Fibroblast growth factor 17 (FGF17), a member of the FGF8 subfamily, plays an important role in the regulation of embryonic development and, as a signaling molecule, plays an important role in the induction and patterning of the embryonic brain.

(Data source: AlphaFold)

FGF17 is composed of 216 amino acids and is a secreted extracellular protein. The main functional domain is the 23-216 segment, which includes an N-type glycosylation modification and a disordered structure at the C-terminus.

(Data source: Uniprot)

Unlike the other two members of the subfamily, FGF17 knockout mice exhibit impaired hindbrain development but are viable. In contrast, knockout of the FGF8 and FGF18 genes leads to embryonic or perinatal lethality and loss of all embryonic mesoderm- and endoderm-derived structures, suggesting that FGF17 may play a lesser role than either FGF8 or FGF18. For a long time, research on FGF17 has been relatively rare.
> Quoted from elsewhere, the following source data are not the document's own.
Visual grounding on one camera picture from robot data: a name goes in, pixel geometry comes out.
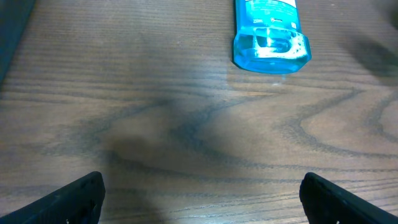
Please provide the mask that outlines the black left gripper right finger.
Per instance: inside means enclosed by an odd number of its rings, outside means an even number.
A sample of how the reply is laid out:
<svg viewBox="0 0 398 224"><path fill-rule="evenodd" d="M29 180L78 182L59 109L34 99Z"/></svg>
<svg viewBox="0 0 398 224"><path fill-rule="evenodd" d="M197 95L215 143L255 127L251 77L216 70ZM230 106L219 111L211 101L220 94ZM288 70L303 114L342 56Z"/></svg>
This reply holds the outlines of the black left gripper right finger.
<svg viewBox="0 0 398 224"><path fill-rule="evenodd" d="M300 201L309 224L396 224L397 217L308 172L300 184Z"/></svg>

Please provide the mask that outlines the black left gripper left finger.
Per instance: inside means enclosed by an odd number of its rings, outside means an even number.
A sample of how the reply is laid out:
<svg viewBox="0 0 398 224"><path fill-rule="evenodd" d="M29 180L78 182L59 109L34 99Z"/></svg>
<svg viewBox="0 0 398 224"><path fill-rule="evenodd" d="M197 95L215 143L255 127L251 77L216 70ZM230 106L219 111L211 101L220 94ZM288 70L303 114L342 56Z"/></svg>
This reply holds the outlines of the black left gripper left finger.
<svg viewBox="0 0 398 224"><path fill-rule="evenodd" d="M102 174L94 171L1 217L1 224L97 224L105 193Z"/></svg>

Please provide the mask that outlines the teal Listerine mouthwash bottle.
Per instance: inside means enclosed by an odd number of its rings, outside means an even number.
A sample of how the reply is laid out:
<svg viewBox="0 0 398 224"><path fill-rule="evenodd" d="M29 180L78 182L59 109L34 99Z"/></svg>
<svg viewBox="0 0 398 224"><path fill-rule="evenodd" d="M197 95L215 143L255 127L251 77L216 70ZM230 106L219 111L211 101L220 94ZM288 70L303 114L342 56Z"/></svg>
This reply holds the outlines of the teal Listerine mouthwash bottle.
<svg viewBox="0 0 398 224"><path fill-rule="evenodd" d="M233 62L259 73L299 71L312 59L296 0L235 0Z"/></svg>
However, a recent report in Nature, highlighting the identification of FGF17 as a key target for restoring oligodendrocyte function in the aging brain, has brought FGF17 back into the spotlight.

The results of the conditioned fear experiment found that the cerebrospinal fluid ( CSF ) of young mice improved the memory function of old mice. Hippocampal transcriptome analysis showed that oligodendrocytes were most sensitive to the CSF environment of young mice, and young CSF could promote the proliferation and differentiation of the hippocampus ( OPC ) of old mice.

To further clarify the mechanism, the researchers explored the signal transduction pathways activated by CSF in young mice. Through RNA metabolic sequencing, they found that serum response factor (SRF) can mediate the pro-proliferative effect of CSF in young mice on oligodendrocyte precursor cells.

The researchers screened CSF for potential SRF activators and identified FGF17 as a candidate molecule that induces SRF signaling. FGF17 expression levels are reduced in aged mice. Infusion of FGF17 induced oligodendrocyte progenitor cell proliferation and improved memory in aged mice, while blocking FGF17 impaired cognitive abilities in young mice.

The study found that CSF from young mice could improve the memory function of old mice, which was related to increased OPC proliferation and hippocampal myelination. FGF17 is critical for improving the cognitive ability of old mice and promoting the proliferation of OPCs in vivo and in vitro, but the level of FGF17 in mouse neurons and human cerebrospinal fluid decreases with age.

This interesting work has made a great contribution to the field of myelin regeneration and provided FGF17 as a potential therapeutic target for improving dementia and neurodegenerative diseases, giving FGF17 new vitality.